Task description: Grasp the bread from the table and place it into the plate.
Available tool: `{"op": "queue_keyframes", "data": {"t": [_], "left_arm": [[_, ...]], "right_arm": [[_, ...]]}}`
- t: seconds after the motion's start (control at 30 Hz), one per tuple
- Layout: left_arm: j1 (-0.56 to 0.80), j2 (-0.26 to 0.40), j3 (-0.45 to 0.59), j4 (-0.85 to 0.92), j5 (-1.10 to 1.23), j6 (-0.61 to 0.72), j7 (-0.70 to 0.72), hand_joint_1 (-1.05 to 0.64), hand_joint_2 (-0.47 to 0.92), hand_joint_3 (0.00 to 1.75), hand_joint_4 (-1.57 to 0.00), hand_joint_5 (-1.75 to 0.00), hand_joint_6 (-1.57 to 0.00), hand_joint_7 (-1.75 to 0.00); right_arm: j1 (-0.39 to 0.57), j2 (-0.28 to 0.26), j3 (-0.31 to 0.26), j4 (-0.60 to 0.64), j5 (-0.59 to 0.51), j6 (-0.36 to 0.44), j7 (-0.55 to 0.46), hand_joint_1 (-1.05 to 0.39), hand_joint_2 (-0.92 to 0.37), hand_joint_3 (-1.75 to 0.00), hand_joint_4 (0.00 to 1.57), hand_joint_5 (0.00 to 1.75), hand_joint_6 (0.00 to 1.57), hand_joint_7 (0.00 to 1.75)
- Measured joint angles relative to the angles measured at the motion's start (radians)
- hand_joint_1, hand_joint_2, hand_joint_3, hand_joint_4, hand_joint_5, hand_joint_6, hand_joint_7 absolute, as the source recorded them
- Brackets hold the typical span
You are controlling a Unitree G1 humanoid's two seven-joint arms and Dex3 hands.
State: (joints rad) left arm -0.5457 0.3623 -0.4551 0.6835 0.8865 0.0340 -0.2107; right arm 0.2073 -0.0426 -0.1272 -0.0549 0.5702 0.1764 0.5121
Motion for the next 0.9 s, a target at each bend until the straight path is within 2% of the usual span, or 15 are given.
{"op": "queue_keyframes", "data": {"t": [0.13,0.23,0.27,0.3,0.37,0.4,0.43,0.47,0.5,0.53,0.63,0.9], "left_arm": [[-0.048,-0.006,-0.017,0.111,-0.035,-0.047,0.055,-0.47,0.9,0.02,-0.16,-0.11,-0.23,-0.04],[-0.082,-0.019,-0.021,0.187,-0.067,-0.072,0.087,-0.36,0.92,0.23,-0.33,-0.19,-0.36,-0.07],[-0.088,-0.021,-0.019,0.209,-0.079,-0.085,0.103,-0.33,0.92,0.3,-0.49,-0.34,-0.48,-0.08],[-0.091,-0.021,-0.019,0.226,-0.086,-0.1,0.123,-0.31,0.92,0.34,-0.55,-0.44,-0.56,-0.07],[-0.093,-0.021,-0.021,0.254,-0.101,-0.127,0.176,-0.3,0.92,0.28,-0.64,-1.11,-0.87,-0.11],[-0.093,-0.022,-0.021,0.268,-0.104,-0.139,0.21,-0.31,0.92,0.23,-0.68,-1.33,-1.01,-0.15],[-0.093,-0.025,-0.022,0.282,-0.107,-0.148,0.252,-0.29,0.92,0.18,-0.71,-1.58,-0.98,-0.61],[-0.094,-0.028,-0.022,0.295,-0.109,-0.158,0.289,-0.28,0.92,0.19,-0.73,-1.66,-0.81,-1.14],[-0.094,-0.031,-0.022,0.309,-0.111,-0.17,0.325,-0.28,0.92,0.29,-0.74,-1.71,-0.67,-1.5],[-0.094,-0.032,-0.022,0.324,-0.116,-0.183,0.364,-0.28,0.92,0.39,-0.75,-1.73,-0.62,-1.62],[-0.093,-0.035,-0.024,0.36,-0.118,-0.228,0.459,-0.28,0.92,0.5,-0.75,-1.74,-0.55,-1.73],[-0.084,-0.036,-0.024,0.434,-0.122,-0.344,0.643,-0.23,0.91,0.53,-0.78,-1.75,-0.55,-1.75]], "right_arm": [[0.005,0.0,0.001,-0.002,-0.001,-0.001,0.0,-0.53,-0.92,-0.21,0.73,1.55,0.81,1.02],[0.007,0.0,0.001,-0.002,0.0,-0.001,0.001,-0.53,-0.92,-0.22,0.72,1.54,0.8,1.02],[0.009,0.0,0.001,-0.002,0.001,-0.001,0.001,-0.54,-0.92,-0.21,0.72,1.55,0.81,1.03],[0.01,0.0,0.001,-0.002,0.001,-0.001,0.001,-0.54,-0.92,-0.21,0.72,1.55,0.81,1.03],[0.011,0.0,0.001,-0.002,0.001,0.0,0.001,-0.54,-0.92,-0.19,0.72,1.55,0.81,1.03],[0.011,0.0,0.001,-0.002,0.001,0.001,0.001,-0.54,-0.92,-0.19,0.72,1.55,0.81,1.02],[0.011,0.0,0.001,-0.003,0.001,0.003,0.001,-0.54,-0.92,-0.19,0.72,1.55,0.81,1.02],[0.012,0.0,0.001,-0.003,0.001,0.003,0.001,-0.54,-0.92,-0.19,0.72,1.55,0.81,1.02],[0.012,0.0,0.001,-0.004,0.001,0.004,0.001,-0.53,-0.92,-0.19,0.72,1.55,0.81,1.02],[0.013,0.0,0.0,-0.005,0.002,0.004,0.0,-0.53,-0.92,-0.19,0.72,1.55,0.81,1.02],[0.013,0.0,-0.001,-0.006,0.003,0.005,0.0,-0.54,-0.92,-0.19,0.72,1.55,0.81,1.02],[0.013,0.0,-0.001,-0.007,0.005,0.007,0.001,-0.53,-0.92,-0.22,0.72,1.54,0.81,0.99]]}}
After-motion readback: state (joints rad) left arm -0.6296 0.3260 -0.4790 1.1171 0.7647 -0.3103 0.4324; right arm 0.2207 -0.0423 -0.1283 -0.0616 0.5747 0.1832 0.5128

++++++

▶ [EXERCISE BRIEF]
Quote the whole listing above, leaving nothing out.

▶ [SOLUTION BELOW]
Task description: Grasp the bread from the table and place it into the plate.
Available tool: `{"op": "queue_keyframes", "data": {"t": [_], "left_arm": [[_, ...]], "right_arm": [[_, ...]]}}`
- t: seconds after the motion's start (control at 30 Hz), one per tuple
- Layout: left_arm: j1 (-0.56 to 0.80), j2 (-0.26 to 0.40), j3 (-0.45 to 0.59), j4 (-0.85 to 0.92), j5 (-1.10 to 1.23), j6 (-0.61 to 0.72), j7 (-0.70 to 0.72), hand_joint_1 (-1.05 to 0.64), hand_joint_2 (-0.47 to 0.92), hand_joint_3 (0.00 to 1.75), hand_joint_4 (-1.57 to 0.00), hand_joint_5 (-1.75 to 0.00), hand_joint_6 (-1.57 to 0.00), hand_joint_7 (-1.75 to 0.00); right_arm: j1 (-0.39 to 0.57), j2 (-0.28 to 0.26), j3 (-0.31 to 0.26), j4 (-0.60 to 0.64), j5 (-0.59 to 0.51), j6 (-0.36 to 0.44), j7 (-0.55 to 0.46), hand_joint_1 (-1.05 to 0.39), hand_joint_2 (-0.92 to 0.37), hand_joint_3 (-1.75 to 0.00), hand_joint_4 (0.00 to 1.57), hand_joint_5 (0.00 to 1.75), hand_joint_6 (0.00 to 1.57), hand_joint_7 (0.00 to 1.75)
- Measured joint angles relative to the angles measured at the motion's start (radians)
- hand_joint_1, hand_joint_2, hand_joint_3, hand_joint_4, hand_joint_5, hand_joint_6, hand_joint_7 absolute, as the source recorded them
- Brackets hold the typical span
You are controlling a Unitree G1 humanoid's two seven-joint arms and Dex3 hands.
State: (joints rad) left arm -0.5457 0.3623 -0.4551 0.6835 0.8865 0.0340 -0.2107; right arm 0.2073 -0.0426 -0.1272 -0.0549 0.5702 0.1764 0.5121
Motion for the next 0.9 s, a target at each bend until the straight path is within 2% of the usual span, or 15 are given.
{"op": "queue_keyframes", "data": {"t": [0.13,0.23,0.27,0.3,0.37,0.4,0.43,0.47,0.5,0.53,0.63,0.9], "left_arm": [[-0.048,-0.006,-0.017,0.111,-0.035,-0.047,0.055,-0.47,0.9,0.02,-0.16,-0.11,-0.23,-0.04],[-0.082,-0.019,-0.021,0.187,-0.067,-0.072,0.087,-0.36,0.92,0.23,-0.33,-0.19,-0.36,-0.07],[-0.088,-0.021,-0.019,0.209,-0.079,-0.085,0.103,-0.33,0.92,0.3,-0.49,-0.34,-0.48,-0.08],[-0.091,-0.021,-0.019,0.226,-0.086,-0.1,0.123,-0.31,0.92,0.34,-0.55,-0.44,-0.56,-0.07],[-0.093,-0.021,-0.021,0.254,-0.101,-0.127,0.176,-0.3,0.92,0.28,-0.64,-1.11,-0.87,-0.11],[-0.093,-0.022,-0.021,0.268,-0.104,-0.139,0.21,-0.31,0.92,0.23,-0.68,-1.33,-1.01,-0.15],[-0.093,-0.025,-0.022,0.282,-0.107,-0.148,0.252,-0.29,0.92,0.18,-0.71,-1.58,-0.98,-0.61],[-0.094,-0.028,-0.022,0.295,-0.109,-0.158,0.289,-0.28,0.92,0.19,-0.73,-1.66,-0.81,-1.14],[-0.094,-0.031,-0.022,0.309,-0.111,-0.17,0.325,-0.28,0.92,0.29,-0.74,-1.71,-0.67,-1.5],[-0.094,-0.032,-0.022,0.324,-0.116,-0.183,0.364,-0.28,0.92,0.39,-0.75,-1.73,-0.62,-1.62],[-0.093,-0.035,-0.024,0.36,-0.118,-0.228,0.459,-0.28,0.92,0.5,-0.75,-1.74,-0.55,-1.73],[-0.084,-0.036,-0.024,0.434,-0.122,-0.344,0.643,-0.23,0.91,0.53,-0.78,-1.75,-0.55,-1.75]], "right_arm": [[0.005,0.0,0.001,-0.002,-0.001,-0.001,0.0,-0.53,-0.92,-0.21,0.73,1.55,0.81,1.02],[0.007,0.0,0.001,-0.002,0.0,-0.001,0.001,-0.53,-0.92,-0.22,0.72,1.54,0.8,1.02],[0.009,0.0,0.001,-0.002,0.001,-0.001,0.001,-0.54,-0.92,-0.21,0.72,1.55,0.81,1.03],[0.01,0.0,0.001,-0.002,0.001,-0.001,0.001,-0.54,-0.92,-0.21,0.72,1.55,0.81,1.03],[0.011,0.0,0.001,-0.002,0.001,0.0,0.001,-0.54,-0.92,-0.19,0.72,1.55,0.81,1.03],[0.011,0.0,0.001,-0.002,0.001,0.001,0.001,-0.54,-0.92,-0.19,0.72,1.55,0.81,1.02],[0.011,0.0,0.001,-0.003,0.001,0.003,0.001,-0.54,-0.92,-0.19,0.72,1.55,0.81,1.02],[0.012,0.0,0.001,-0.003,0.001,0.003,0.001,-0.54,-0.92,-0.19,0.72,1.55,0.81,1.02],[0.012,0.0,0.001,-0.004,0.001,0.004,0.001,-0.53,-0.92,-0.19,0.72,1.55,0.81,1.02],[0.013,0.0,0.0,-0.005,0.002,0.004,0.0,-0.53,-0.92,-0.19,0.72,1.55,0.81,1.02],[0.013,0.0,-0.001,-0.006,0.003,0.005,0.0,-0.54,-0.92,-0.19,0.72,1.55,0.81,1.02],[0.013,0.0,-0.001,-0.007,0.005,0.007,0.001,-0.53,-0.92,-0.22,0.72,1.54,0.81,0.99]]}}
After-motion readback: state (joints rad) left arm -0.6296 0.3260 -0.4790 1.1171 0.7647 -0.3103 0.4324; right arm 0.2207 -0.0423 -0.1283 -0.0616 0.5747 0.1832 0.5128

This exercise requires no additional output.